Task brief: Transcribe the whole listing below. Pictures do not go in the copy.

*** Exercise data ***

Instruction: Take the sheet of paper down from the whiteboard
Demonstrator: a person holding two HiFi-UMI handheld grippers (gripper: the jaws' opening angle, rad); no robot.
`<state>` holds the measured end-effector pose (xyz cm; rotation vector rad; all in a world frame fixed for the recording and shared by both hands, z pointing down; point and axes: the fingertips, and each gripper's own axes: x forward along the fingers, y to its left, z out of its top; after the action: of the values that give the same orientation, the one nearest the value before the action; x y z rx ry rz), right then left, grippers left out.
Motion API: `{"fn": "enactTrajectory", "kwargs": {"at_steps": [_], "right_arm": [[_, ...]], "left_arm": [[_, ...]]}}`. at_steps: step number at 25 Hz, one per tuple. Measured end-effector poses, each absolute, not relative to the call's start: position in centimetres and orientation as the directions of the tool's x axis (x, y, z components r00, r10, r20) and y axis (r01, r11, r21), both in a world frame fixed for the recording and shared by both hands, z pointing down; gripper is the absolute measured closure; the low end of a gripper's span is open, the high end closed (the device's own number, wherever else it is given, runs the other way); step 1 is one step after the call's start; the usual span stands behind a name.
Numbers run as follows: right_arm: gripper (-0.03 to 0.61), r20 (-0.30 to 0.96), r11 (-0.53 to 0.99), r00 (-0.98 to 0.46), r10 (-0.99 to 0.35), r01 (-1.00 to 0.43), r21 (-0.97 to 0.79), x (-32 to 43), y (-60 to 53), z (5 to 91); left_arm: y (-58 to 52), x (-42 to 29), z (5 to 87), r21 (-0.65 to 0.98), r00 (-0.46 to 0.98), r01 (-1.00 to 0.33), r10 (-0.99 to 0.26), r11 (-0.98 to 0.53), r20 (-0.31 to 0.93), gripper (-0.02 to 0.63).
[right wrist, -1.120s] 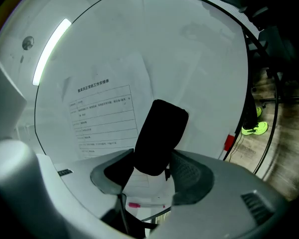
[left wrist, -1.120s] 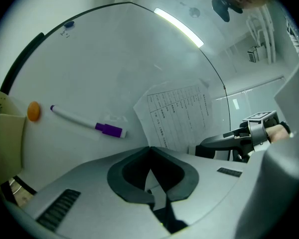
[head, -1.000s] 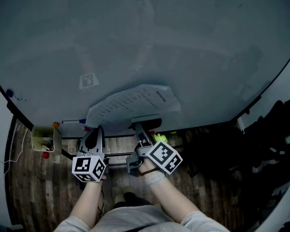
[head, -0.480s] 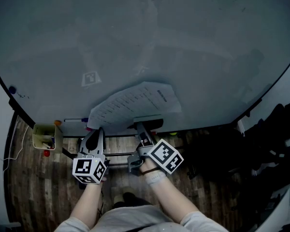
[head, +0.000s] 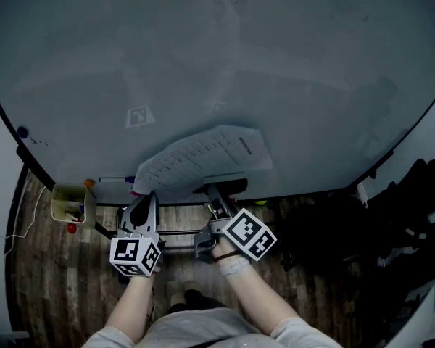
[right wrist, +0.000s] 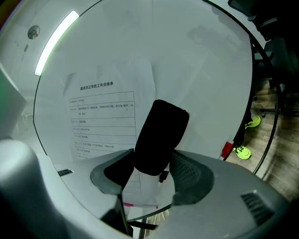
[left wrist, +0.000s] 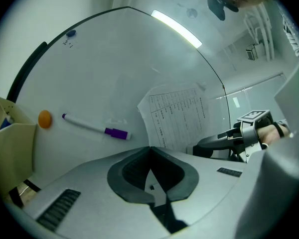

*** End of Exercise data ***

Result below:
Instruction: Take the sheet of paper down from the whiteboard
Demonstrator: a person holding two HiFi-UMI handheld grippers (gripper: the jaws' opening angle, rad); no robot.
`<state>` holds the measured end-effector pose (xyz cm; rotation vector rad; all in a world frame fixed for the recording and shared by both hands, z pointing down; point and axes: the fingertips, and each gripper's own axes: x forward along the fingers, y to its left, z out of its top; after the action: of the values that give the same orientation, the one nearest the value before the action; x y z rx ry rz), right then left, grippers left out.
Motion API: `{"fn": "enactTrajectory", "kwargs": {"at_steps": [_], "right_arm": [[_, ...]], "left_arm": [[_, ...]]}}`. at_steps: step number at 25 Hz, one per tuple. Measured end-effector poses, each absolute, not relative to the call's start: position in centimetres and orientation as the directions of the tool's x axis (x, y, z components r00, r10, r20) and y axis (r01, r11, r21), both in a world frame fixed for the recording and shared by both hands, z pointing down; gripper is the absolute measured closure; the low end of a gripper's span is open, the high end closed (the device's own number, wherever else it is given, runs the other way); step 1 is one step after the call's start; the usual span stands behind a name.
Numbers run as follows: right_arm: gripper (-0.03 to 0.61), r20 (-0.30 to 0.96), r11 (-0.53 to 0.99), r00 (-0.98 to 0.46), r10 (-0.99 to 0.35), r01 (-1.00 to 0.43), r21 (-0.97 to 0.79), x (-32 to 43), y (-60 to 53), z (5 to 91); left_arm: y (-58 to 52), x (-42 to 29), z (5 to 87), r21 (-0.65 to 0.98), r00 (-0.46 to 0.98), r01 (-1.00 to 0.33), r10 (-0.99 to 0.26), r11 (-0.98 to 0.53), r20 (-0.31 to 0.93), gripper (-0.02 to 0.63).
[right wrist, -1.120s] 
[left wrist, -1.120s] 
[head, -1.000s] 
[head, -0.480s] 
[head, +0.000s] 
[right wrist, +0.000s] 
[left wrist, +0.000s] 

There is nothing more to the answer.